Write out the entries once more, exactly as they appear.

──────────

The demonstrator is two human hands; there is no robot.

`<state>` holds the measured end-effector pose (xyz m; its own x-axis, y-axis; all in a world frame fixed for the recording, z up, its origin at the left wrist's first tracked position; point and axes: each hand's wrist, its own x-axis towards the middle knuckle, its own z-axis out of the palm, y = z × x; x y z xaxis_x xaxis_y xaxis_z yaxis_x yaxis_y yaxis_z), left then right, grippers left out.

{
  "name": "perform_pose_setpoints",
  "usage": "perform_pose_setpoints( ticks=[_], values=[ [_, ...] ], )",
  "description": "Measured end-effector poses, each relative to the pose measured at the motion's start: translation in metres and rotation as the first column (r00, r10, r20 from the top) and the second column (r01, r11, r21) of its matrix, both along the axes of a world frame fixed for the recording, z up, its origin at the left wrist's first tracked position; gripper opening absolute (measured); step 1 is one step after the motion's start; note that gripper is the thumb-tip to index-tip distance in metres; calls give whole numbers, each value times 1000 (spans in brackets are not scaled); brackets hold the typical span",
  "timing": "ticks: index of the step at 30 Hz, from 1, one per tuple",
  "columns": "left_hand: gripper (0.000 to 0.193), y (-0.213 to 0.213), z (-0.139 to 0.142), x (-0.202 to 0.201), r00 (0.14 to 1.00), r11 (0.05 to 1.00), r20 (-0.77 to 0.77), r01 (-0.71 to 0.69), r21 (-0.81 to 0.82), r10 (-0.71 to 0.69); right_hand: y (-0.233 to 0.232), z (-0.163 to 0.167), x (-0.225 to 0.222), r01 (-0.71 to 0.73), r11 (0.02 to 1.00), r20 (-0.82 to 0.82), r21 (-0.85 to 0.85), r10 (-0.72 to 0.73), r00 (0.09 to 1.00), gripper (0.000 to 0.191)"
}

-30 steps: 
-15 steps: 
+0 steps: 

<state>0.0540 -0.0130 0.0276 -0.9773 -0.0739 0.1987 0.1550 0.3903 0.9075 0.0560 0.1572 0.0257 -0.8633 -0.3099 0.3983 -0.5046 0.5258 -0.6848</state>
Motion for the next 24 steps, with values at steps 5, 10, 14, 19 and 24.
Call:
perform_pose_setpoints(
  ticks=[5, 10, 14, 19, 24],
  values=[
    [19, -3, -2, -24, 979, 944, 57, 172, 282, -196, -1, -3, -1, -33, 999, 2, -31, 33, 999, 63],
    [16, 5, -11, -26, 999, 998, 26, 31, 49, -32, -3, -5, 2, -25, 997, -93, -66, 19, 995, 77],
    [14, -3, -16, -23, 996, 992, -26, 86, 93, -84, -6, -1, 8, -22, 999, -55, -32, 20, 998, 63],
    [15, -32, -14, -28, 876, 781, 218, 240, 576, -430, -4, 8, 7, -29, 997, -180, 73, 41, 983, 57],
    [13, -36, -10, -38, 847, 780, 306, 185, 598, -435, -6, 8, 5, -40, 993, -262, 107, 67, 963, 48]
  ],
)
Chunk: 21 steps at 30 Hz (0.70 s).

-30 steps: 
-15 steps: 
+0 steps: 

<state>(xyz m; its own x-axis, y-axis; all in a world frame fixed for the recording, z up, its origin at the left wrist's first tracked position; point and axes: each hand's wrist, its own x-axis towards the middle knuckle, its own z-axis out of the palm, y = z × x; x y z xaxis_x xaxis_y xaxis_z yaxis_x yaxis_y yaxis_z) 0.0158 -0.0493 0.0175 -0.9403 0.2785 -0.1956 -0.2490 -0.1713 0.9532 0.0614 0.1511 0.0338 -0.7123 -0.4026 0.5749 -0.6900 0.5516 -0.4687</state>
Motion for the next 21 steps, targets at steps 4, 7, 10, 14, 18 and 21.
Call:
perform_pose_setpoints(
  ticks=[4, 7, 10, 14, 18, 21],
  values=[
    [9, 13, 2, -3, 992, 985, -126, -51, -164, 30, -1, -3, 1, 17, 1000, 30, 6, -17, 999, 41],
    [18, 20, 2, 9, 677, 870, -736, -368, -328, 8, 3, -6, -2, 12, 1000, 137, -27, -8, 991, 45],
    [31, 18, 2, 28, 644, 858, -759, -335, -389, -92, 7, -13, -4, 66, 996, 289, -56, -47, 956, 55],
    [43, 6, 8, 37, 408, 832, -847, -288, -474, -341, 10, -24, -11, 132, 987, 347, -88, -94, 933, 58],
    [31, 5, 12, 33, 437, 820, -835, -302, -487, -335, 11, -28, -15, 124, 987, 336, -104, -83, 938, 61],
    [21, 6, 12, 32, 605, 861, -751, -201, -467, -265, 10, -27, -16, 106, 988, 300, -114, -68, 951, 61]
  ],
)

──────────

(Answer section):
The demonstrator is two human hands; there is no robot.

`<state>` holds the measured end-effector pose (xyz m; its own x-axis, y-axis; all in a world frame fixed for the recording, z up, its origin at the left wrist's first tracked position; point and axes: each hand's wrist, its own x-axis towards the middle knuckle, its own z-axis out of the palm, y = z × x; x y z xaxis_x xaxis_y xaxis_z yaxis_x yaxis_y yaxis_z), left then right, grippers left out.

{
  "name": "perform_pose_setpoints",
  "usage": "perform_pose_setpoints( ticks=[_], values=[ [_, ...] ], )",
  "description": "Measured end-effector poses, each relative to the pose measured at the motion's start: translation in metres and rotation as the first column (r00, r10, r20 from the top) and the second column (r01, r11, r21) of its matrix, both along the axes of a world frame fixed for the recording, z up, its origin at the left wrist's first tracked position; gripper opening absolute (measured); step 1 is one step after the motion's start; note that gripper is the thumb-tip to index-tip distance in metres; calls give whole numbers, each value times 1000 (spans in brackets are not scaled); brackets hold the typical span",
  "timing": "ticks: index of the step at 30 Hz, from 1, one per tuple",
  "columns": "left_hand: gripper (0.000 to 0.193), y (-0.213 to 0.213), z (-0.139 to 0.142), x (-0.202 to 0.201), r00 (0.14 to 1.00), r11 (0.05 to 1.00), r20 (-0.77 to 0.77), r01 (-0.71 to 0.69), r21 (-0.81 to 0.82), r10 (-0.71 to 0.69); right_hand: y (-0.233 to 0.232), z (-0.163 to 0.167), x (-0.225 to 0.222), r01 (-0.71 to 0.73), r11 (0.02 to 1.00), r20 (-0.82 to 0.82), r21 (-0.85 to 0.85), r10 (-0.72 to 0.73), r00 (0.09 to 1.00), gripper (0.000 to 0.191)"
}

-30 steps: 
-15 steps: 
+0 steps: 

<state>0.0540 -0.0130 0.0276 -0.9773 -0.0739 0.1987 0.1550 0.3903 0.9075 0.0560 0.1572 0.0257 -0.8633 -0.3099 0.3983 -0.5046 0.5258 -0.6848</state>
Motion for the next 24 steps, with values at steps 5, 10, 14, 19 and 24.
Call:
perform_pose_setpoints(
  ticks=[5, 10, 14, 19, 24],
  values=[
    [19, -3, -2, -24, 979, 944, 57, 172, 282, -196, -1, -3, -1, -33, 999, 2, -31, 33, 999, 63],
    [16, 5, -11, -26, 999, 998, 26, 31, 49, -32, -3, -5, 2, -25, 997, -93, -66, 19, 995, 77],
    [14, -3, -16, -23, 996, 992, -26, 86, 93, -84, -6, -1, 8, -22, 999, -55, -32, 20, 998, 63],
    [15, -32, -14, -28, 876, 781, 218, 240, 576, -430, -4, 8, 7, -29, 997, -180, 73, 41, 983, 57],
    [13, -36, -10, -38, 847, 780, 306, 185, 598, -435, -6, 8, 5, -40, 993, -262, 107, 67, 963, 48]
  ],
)
Chunk: 21 steps at 30 Hz (0.70 s).

-30 steps: 
-15 steps: 
+0 steps: 

<state>(xyz m; its own x-axis, y-axis; all in a world frame fixed for the recording, z up, its origin at the left wrist's first tracked position; point and axes: each hand's wrist, its own x-axis towards the middle knuckle, its own z-axis out of the palm, y = z × x; x y z xaxis_x xaxis_y xaxis_z yaxis_x yaxis_y yaxis_z) 0.0158 -0.0493 0.0175 -0.9403 0.2785 -0.1956 -0.2490 -0.1713 0.9532 0.0614 0.1511 0.0338 -0.7123 -0.4026 0.5749 -0.6900 0.5516 -0.4687</state>
Motion for the next 21 steps, targets at steps 4, 7, 10, 14, 18 and 21.
Call:
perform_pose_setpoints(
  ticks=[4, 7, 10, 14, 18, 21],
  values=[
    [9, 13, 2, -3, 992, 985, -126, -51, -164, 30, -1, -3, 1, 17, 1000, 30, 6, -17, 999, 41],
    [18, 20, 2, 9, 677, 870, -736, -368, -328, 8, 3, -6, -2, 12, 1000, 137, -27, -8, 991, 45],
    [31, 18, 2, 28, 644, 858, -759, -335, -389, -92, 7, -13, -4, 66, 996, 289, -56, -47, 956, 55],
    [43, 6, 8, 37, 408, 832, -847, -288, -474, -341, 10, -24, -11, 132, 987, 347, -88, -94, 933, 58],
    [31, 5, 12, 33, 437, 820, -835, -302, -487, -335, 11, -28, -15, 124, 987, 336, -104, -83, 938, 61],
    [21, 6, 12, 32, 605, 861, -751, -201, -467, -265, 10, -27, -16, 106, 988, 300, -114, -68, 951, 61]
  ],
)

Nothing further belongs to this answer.